--- START ---

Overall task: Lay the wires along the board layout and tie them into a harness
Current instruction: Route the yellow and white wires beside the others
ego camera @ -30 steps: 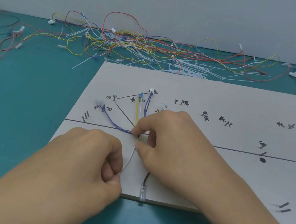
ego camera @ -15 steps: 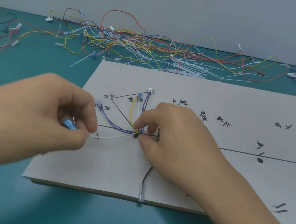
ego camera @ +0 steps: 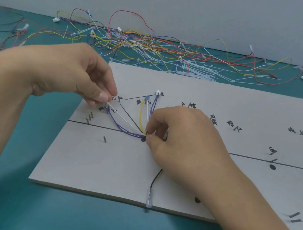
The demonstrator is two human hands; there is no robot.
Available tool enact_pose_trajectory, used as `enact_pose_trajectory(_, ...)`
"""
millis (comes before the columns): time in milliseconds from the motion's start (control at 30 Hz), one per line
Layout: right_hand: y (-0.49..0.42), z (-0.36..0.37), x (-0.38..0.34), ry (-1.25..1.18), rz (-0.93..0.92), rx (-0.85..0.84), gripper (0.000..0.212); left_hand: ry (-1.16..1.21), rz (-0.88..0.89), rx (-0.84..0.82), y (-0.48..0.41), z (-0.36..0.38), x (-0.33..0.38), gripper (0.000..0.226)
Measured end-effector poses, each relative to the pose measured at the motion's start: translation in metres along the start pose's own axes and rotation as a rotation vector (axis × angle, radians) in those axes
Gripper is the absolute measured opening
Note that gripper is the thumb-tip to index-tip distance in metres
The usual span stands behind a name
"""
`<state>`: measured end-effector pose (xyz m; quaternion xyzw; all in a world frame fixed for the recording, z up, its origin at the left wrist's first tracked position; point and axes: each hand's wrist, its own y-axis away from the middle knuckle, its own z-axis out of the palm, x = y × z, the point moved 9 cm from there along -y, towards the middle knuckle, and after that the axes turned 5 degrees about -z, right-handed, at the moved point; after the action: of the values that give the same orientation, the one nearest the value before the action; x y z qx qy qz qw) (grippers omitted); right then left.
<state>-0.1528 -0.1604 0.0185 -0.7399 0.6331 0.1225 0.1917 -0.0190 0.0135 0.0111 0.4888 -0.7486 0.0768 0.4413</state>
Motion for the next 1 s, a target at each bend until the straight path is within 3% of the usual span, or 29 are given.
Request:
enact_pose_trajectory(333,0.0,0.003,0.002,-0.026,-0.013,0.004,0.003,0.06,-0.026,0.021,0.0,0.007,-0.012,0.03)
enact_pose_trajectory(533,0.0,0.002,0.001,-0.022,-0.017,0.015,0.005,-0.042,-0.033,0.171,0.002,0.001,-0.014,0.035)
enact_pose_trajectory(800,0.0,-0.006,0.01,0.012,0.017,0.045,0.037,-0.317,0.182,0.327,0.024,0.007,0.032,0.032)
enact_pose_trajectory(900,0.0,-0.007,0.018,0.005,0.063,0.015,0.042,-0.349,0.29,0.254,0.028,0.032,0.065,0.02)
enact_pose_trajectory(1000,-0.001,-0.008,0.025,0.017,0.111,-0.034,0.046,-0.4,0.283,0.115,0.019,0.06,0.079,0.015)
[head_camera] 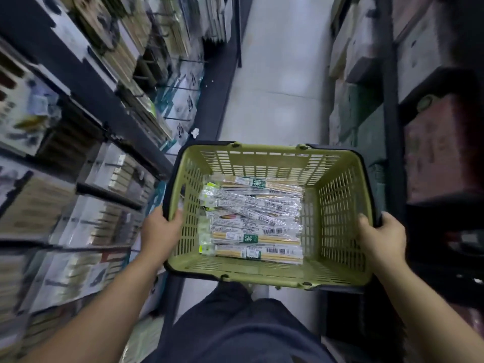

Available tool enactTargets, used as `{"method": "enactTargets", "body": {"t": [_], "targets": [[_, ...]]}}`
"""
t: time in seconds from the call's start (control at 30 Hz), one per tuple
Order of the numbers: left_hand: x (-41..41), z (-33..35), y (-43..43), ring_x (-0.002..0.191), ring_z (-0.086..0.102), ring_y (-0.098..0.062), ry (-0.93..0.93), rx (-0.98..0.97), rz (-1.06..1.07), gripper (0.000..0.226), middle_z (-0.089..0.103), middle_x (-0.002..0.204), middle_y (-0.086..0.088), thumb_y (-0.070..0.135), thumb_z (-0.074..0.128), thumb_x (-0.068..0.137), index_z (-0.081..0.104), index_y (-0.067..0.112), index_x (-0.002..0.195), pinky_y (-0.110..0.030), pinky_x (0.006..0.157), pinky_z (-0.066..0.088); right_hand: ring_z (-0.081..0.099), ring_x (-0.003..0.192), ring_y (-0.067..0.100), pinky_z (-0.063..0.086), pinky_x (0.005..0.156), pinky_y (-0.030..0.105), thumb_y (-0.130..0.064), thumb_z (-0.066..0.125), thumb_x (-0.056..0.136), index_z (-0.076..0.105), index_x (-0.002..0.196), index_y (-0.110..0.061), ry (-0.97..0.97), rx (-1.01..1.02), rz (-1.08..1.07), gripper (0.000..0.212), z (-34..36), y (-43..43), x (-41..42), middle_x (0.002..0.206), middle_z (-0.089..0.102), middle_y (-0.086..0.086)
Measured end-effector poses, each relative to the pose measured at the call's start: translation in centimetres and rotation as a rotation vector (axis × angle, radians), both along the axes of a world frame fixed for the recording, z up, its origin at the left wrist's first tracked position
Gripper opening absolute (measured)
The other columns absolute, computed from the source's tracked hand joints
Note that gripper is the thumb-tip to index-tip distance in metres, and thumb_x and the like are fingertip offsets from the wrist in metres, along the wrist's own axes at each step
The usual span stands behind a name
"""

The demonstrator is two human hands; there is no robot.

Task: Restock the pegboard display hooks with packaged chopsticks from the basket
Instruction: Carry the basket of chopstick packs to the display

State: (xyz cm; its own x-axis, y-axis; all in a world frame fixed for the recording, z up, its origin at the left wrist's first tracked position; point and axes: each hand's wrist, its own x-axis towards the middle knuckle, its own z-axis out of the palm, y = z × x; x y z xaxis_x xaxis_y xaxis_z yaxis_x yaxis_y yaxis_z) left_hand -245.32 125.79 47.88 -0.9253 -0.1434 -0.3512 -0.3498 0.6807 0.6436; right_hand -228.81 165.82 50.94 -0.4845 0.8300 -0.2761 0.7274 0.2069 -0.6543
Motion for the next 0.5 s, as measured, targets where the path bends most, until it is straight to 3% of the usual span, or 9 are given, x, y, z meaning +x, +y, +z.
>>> {"method": "enactTargets", "body": {"t": [0.17, 0.5], "targets": [[-7.1, -2.0, 3.1, 0.080, 0.066, -0.035, -0.039, -0.009, 0.030, 0.027, 0.070, 0.084, -0.012, 0.039, 0.064, 0.097, 0.069, 0.012, 0.100, -0.039, 0.067, 0.049, 0.060, 0.062, 0.022, 0.039, 0.052, 0.028, -0.031, 0.065, 0.092, 0.058, 0.074, -0.018, -0.035, 0.043, 0.025, 0.024, -0.8, 3.5, -8.8, 0.069, 0.063, 0.001], [-15.5, -2.9, 6.6, 0.084, 0.066, -0.034, -0.162, 0.000, 0.195, 0.024, 0.070, 0.090, -0.011, 0.035, 0.063, 0.099, 0.067, 0.011, 0.097, -0.038, 0.067, 0.047, 0.055, 0.057, 0.024, 0.037, 0.050, 0.031, -0.034, 0.064, 0.094, 0.050, 0.070, -0.020, -0.110, 0.073, 0.218, 0.031, -0.8, 8.9, -25.3, 0.065, 0.058, 0.003]]}}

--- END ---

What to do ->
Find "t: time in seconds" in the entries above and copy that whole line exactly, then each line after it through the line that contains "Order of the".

Result below ->
t: time in seconds from the call's start (control at 30 Hz), one per tuple
Order of the numbers: left_hand: x (-41..41), z (-33..35), y (-43..43), ring_x (-0.002..0.191), ring_z (-0.086..0.102), ring_y (-0.098..0.062), ry (-0.93..0.93), rx (-0.98..0.97), rz (-1.06..1.07), gripper (0.000..0.226), middle_z (-0.089..0.103), middle_x (-0.002..0.204), middle_y (-0.086..0.088), thumb_y (-0.070..0.135), thumb_z (-0.074..0.128), thumb_x (-0.068..0.137), index_z (-0.081..0.104), index_y (-0.067..0.112), index_x (-0.002..0.195), pinky_y (-0.110..0.030), pinky_x (0.006..0.157), pinky_z (-0.066..0.088); right_hand: ring_z (-0.081..0.099), ring_x (-0.003..0.192), ring_y (-0.067..0.100), pinky_z (-0.063..0.086), pinky_x (0.005..0.156), pinky_y (-0.030..0.105), thumb_y (-0.130..0.064), thumb_z (-0.066..0.125), thumb_x (-0.056..0.136), index_z (-0.076..0.105), index_x (-0.002..0.196), index_y (-0.110..0.061), ry (-0.97..0.97), rx (-1.01..1.02), rz (-1.08..1.07), gripper (0.000..0.212), z (-34..36), y (-43..43), x (-41..42), middle_x (0.002..0.206), middle_z (-0.089..0.102), middle_y (-0.086..0.086)

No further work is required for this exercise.